> **Task to complete**:
Among the entries that follow, tally the lines with the string "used". Give no more than the number.

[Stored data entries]
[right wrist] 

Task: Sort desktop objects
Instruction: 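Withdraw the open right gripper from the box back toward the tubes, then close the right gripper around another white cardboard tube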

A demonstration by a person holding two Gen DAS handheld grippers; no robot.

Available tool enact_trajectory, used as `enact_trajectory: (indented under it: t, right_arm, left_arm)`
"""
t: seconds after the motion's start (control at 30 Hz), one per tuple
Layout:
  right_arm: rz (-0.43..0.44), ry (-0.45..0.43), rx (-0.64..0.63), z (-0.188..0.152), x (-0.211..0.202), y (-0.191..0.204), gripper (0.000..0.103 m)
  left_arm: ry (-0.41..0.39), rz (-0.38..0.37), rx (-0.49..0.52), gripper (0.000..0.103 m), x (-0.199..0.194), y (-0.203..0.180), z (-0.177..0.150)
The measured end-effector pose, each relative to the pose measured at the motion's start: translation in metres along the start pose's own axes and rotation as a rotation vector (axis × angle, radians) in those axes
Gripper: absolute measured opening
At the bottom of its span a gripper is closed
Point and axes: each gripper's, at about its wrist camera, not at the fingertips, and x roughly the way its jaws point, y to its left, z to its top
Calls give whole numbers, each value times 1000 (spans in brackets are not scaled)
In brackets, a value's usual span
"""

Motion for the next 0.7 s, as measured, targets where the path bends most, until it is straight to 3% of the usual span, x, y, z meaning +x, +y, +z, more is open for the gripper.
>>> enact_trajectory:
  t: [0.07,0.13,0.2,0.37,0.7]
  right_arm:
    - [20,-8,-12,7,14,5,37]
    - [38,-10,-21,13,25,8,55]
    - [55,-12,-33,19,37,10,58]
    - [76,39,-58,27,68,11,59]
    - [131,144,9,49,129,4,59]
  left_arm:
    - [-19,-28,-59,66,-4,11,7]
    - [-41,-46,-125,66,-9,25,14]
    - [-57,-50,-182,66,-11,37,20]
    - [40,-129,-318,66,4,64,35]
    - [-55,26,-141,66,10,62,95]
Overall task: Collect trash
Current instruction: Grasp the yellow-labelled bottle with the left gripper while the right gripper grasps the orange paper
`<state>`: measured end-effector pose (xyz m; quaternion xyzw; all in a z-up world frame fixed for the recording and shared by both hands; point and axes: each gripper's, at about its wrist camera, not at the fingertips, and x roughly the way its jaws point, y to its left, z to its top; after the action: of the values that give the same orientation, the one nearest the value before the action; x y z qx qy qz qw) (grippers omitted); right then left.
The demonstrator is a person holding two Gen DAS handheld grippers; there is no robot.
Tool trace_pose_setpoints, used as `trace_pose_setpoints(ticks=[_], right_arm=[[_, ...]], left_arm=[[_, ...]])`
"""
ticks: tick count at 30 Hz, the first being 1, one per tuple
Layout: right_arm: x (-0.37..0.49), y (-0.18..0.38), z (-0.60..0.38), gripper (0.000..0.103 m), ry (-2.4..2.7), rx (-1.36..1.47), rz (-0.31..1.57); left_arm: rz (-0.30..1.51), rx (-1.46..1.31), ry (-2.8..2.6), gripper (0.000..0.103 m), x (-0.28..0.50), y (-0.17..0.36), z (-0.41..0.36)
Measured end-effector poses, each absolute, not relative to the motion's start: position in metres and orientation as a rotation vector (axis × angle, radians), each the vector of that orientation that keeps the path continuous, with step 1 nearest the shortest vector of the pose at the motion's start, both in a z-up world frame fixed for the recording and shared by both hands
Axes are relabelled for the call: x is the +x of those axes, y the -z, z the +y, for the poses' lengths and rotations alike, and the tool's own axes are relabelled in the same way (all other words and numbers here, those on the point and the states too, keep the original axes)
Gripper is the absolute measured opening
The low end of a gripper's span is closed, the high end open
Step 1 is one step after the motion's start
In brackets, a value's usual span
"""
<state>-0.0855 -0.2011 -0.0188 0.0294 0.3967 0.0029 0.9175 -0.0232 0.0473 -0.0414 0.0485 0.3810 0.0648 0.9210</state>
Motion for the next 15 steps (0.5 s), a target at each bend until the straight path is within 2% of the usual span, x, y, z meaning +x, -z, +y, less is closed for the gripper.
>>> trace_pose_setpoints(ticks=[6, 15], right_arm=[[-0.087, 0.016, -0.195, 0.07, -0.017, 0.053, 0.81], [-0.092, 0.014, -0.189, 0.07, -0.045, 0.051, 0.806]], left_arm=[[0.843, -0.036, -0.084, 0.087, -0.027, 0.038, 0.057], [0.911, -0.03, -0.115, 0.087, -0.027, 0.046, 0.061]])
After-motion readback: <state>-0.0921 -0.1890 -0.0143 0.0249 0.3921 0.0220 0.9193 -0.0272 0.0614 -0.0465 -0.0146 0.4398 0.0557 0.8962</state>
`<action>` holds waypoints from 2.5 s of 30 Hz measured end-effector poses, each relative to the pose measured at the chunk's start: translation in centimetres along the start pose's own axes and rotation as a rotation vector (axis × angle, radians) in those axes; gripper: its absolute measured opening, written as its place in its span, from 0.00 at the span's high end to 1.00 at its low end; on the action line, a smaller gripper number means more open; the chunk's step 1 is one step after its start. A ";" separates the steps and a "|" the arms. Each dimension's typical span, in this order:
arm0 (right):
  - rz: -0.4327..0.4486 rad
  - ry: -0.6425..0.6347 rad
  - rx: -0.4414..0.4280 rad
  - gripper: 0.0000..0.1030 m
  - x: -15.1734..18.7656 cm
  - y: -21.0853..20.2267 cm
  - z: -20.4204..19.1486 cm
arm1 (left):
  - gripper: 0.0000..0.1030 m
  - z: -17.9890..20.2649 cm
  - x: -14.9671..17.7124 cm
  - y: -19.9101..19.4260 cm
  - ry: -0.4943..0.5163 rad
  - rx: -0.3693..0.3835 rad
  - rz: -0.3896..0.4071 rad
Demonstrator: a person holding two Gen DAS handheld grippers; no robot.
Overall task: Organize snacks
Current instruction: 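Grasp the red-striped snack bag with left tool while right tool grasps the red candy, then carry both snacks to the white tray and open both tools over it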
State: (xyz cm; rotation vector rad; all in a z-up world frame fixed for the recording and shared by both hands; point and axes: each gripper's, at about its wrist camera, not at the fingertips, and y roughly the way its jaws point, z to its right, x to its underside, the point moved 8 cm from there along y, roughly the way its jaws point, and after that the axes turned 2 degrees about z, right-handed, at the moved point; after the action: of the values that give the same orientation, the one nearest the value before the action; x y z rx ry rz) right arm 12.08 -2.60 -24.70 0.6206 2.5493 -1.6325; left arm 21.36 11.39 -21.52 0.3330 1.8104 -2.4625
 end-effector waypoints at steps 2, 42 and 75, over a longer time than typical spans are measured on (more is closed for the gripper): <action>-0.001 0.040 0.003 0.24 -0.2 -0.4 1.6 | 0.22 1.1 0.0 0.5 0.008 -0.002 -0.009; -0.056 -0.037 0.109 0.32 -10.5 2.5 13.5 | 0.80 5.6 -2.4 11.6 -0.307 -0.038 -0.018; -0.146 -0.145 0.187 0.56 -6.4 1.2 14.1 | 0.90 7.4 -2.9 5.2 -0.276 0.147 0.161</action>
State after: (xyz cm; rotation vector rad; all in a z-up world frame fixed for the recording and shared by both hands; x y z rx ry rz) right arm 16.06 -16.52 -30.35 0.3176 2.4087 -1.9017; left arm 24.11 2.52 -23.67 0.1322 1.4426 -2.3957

> **Answer to this exercise**:
2